_WHAT YOU ARE ASKED TO DO_: Say how many lines in the entries below have the word "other" in them, giving only the number.

Items listed in a dataset:
|---|
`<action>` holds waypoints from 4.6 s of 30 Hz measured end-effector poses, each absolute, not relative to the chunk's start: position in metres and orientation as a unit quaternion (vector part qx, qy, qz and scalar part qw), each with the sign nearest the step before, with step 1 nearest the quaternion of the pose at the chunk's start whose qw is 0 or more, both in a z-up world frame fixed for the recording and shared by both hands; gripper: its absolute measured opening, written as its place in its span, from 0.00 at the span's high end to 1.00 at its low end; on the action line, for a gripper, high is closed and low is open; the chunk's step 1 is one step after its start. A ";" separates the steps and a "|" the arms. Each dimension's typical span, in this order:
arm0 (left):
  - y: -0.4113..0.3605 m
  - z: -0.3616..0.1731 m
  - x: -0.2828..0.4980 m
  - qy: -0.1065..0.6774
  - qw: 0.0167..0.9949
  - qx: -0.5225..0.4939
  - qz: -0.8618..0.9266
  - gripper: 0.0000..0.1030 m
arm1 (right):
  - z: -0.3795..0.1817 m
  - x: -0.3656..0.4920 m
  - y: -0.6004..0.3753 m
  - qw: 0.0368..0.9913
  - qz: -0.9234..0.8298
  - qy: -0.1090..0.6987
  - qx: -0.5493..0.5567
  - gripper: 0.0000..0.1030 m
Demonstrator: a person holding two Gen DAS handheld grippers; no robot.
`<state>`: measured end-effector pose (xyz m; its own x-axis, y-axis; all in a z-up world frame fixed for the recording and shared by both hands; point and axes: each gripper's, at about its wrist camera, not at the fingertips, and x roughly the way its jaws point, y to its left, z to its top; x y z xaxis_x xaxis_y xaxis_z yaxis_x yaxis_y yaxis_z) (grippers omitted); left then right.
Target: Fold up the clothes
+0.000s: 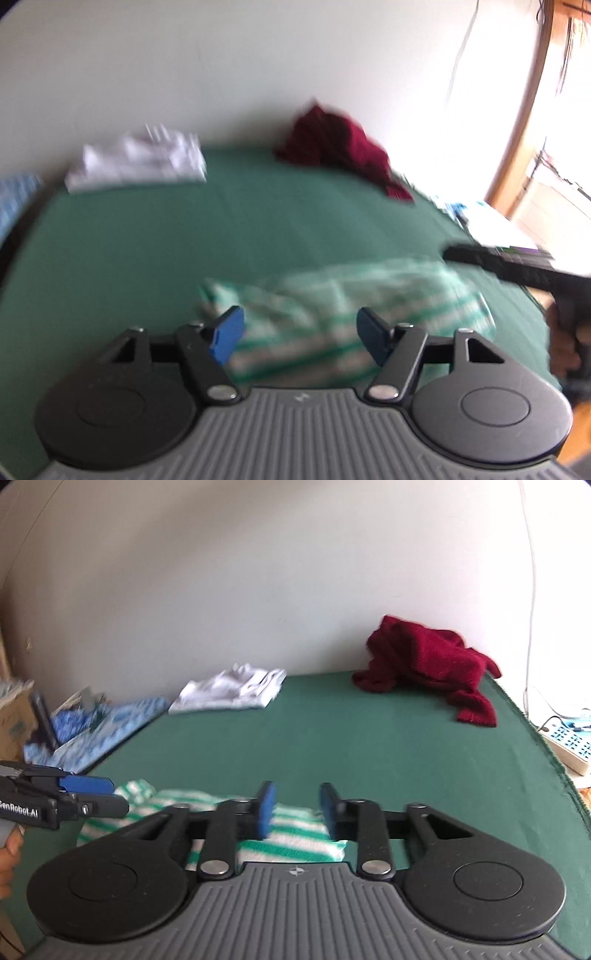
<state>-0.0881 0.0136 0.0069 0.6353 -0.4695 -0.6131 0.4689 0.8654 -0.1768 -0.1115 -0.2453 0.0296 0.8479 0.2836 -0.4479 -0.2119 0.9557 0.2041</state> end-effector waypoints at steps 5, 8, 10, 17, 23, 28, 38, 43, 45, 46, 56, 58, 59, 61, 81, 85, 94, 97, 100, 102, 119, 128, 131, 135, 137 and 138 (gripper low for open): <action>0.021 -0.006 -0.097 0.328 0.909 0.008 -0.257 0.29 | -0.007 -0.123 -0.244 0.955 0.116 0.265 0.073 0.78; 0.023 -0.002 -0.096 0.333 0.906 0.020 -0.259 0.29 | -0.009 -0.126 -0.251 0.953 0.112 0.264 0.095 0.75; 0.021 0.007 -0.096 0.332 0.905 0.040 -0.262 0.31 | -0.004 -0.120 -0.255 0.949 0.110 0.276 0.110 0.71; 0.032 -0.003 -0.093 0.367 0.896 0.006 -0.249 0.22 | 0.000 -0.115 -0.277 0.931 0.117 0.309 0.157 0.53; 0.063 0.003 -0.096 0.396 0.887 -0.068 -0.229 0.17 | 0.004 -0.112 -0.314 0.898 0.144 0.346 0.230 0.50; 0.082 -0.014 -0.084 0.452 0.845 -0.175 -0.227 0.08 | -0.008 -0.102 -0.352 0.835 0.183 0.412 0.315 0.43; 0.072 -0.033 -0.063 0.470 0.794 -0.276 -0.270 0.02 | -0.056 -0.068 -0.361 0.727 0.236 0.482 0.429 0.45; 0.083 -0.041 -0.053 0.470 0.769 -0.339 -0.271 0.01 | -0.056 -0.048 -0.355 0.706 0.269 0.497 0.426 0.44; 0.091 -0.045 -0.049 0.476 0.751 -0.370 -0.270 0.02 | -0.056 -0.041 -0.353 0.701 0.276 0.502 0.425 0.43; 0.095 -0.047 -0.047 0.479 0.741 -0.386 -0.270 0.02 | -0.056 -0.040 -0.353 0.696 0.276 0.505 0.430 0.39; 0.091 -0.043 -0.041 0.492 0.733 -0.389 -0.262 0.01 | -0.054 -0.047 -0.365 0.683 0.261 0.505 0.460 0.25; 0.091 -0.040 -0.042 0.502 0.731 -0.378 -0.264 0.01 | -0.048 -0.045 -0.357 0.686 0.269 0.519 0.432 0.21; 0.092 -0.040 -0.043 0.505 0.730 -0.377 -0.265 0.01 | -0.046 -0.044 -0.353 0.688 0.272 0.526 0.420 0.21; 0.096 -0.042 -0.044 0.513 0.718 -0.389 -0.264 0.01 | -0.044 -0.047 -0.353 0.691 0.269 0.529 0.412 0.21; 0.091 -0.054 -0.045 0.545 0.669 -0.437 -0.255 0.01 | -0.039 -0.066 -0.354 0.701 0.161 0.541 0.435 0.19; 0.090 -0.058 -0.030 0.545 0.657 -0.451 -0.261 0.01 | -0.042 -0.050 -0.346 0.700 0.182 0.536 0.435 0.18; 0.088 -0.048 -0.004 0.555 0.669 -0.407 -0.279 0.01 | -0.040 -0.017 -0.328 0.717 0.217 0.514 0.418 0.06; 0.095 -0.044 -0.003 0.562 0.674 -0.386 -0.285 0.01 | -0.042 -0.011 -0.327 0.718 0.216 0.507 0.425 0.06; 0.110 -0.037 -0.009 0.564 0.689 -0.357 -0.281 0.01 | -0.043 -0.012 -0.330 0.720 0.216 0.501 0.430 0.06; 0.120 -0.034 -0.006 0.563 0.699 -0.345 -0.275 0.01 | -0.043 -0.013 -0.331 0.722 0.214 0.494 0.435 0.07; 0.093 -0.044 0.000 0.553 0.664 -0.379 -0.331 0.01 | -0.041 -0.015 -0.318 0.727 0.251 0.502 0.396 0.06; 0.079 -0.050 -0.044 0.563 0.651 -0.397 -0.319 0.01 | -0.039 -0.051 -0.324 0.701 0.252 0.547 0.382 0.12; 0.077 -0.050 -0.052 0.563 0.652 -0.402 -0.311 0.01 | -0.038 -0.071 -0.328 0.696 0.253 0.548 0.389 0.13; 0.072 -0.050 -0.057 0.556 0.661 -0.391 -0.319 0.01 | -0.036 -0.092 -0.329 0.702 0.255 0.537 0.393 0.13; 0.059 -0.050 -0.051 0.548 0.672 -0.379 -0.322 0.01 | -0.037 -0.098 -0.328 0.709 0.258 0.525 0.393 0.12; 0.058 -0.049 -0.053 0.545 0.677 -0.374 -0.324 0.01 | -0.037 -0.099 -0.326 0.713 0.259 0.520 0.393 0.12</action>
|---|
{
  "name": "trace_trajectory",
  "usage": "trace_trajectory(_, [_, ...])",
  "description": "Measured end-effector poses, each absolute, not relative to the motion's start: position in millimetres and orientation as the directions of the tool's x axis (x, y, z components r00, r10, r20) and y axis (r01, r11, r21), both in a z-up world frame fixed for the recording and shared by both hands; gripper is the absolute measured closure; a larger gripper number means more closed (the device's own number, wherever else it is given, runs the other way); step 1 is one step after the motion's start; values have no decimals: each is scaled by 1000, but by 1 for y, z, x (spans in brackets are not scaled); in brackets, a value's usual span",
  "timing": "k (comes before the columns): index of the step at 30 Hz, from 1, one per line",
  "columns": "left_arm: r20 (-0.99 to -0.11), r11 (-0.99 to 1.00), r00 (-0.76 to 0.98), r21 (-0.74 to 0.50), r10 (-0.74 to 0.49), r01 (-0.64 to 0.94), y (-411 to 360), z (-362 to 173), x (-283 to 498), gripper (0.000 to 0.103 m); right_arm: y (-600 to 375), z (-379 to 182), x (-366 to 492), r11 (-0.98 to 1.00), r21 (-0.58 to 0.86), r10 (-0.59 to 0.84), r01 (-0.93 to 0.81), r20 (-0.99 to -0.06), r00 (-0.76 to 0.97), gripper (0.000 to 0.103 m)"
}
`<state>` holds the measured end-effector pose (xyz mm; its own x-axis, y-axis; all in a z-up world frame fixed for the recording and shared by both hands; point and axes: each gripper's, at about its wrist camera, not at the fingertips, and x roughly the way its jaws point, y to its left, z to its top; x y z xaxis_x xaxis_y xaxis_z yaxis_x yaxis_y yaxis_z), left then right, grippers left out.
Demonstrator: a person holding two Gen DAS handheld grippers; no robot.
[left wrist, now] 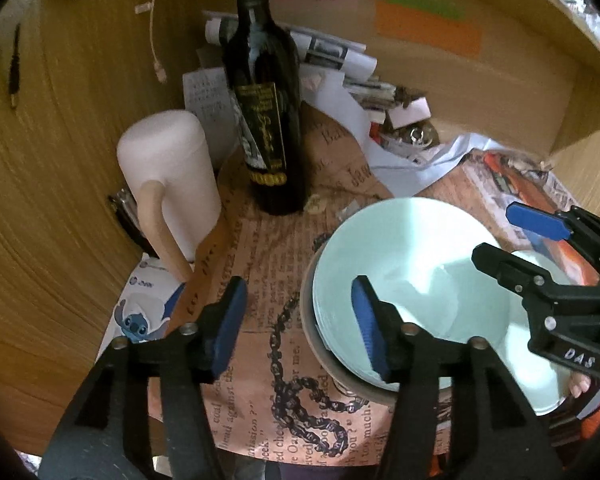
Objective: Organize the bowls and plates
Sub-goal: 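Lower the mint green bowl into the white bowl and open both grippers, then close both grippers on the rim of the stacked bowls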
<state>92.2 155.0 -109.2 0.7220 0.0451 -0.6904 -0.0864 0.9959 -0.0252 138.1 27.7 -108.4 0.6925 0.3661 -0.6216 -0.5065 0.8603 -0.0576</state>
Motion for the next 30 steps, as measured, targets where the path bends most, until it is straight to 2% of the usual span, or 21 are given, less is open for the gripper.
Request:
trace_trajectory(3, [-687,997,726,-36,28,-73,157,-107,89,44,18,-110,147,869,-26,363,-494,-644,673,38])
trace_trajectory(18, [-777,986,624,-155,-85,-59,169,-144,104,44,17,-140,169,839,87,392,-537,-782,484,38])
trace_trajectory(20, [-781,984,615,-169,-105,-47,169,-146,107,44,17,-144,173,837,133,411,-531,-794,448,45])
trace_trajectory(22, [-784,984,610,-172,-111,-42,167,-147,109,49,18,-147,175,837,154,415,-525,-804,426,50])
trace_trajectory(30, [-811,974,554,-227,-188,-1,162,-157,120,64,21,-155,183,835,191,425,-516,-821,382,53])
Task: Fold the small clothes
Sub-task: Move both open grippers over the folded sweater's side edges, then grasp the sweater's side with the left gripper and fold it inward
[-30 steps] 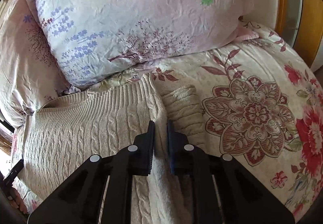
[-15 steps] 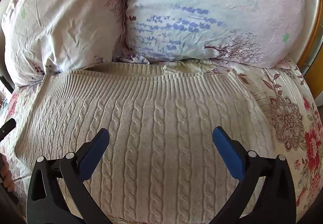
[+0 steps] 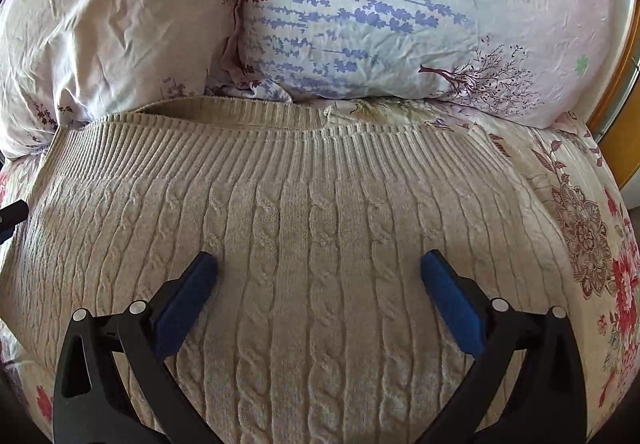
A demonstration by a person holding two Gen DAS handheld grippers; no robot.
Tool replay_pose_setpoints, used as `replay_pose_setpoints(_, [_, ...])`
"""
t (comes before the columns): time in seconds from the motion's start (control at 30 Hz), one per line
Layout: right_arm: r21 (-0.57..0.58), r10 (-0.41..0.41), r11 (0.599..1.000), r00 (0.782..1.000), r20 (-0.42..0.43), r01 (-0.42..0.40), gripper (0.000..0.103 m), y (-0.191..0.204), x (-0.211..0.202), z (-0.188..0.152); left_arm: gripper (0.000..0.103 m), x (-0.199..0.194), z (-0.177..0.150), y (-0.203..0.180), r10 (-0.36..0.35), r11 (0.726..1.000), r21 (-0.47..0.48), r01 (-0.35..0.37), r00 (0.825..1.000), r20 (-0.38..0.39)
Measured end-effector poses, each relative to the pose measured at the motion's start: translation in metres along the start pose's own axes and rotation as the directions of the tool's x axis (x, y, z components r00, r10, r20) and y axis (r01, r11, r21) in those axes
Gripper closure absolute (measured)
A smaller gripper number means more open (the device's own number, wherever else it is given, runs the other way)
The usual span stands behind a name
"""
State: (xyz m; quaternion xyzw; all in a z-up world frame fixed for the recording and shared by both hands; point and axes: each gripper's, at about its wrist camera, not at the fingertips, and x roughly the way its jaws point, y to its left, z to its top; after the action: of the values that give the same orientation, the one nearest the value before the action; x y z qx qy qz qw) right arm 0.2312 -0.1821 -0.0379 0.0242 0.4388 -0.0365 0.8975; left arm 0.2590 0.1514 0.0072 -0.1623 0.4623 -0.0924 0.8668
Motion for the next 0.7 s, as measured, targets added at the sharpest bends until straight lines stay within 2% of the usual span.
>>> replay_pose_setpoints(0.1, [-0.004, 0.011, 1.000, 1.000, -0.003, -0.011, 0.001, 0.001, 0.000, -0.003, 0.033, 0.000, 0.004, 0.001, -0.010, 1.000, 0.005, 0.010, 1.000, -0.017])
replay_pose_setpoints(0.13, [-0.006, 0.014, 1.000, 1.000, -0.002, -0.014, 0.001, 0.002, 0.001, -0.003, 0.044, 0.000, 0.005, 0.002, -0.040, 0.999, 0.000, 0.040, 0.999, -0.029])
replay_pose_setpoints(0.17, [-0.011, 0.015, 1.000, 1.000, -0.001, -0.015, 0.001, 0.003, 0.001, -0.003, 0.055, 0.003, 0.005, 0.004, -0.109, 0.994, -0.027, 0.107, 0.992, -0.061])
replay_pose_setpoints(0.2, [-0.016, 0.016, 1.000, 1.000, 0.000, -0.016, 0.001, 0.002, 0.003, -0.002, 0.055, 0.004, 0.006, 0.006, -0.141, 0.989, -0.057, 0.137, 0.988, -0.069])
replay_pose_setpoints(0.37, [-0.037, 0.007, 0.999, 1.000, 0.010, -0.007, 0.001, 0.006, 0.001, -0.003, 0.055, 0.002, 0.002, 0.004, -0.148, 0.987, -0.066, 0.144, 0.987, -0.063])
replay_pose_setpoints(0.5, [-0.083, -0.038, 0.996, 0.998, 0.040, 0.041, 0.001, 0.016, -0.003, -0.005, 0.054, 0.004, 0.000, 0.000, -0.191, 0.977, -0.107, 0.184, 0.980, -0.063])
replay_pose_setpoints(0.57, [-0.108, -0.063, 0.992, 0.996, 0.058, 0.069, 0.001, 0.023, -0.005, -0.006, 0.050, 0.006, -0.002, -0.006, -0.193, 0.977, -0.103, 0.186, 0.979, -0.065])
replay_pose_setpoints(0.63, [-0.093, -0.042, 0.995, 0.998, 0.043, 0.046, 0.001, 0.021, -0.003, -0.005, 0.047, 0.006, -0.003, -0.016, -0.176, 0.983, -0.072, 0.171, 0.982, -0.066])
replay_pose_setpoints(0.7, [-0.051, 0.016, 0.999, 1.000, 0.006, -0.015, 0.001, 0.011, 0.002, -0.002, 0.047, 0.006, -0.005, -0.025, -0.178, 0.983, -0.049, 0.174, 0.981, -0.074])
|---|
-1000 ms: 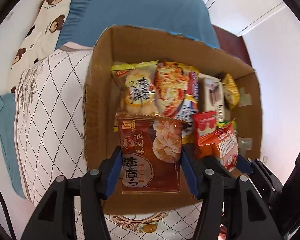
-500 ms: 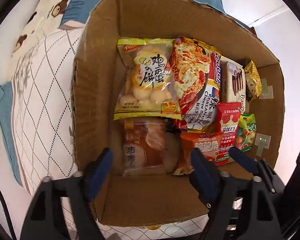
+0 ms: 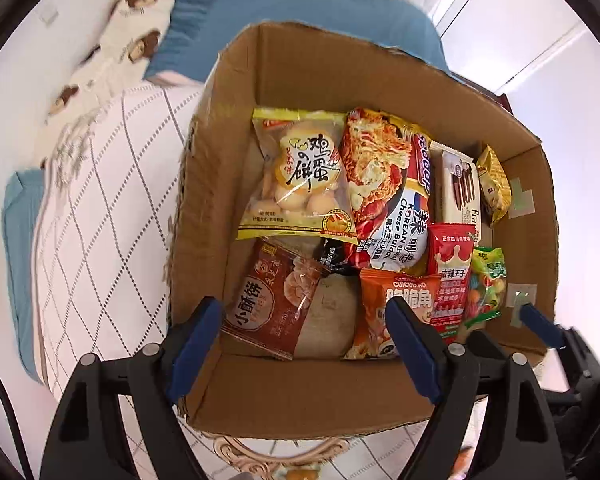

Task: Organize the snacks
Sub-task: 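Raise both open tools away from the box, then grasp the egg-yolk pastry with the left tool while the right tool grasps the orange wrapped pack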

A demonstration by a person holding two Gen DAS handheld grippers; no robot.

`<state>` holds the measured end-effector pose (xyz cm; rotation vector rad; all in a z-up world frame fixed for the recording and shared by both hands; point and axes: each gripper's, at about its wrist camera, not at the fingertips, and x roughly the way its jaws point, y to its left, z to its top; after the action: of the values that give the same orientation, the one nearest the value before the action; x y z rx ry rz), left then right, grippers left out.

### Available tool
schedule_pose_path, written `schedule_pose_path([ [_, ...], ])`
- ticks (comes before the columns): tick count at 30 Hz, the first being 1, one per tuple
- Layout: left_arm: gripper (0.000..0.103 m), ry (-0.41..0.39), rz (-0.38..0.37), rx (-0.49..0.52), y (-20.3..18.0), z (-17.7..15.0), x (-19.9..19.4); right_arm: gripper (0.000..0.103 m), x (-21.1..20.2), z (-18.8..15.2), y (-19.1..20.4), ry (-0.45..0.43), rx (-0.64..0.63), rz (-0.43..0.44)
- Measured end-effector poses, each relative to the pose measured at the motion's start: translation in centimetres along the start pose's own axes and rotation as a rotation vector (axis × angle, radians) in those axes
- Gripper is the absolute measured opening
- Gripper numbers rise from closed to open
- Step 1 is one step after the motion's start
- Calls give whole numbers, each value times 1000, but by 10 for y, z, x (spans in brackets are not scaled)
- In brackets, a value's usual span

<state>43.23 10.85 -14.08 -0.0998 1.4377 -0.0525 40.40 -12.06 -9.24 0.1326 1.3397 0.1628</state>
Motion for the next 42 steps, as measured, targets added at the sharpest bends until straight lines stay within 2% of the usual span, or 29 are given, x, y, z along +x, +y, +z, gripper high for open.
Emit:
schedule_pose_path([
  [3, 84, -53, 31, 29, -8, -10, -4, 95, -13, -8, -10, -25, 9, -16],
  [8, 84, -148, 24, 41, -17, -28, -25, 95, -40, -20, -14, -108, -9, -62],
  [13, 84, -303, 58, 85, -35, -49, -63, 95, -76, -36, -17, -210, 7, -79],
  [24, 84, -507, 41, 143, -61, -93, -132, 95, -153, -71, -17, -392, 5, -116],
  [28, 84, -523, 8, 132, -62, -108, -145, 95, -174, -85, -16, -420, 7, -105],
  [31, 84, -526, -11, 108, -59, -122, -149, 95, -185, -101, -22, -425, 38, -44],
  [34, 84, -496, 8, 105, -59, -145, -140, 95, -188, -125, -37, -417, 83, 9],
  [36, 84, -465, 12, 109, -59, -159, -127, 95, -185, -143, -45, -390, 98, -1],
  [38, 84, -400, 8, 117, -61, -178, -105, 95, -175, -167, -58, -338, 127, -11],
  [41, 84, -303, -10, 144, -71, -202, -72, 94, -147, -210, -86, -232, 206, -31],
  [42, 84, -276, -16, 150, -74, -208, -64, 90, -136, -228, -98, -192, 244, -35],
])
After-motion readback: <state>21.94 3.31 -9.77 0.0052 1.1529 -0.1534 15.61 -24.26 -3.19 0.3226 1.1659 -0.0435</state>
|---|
_RESPONSE FOR THIS EXERCISE_: 2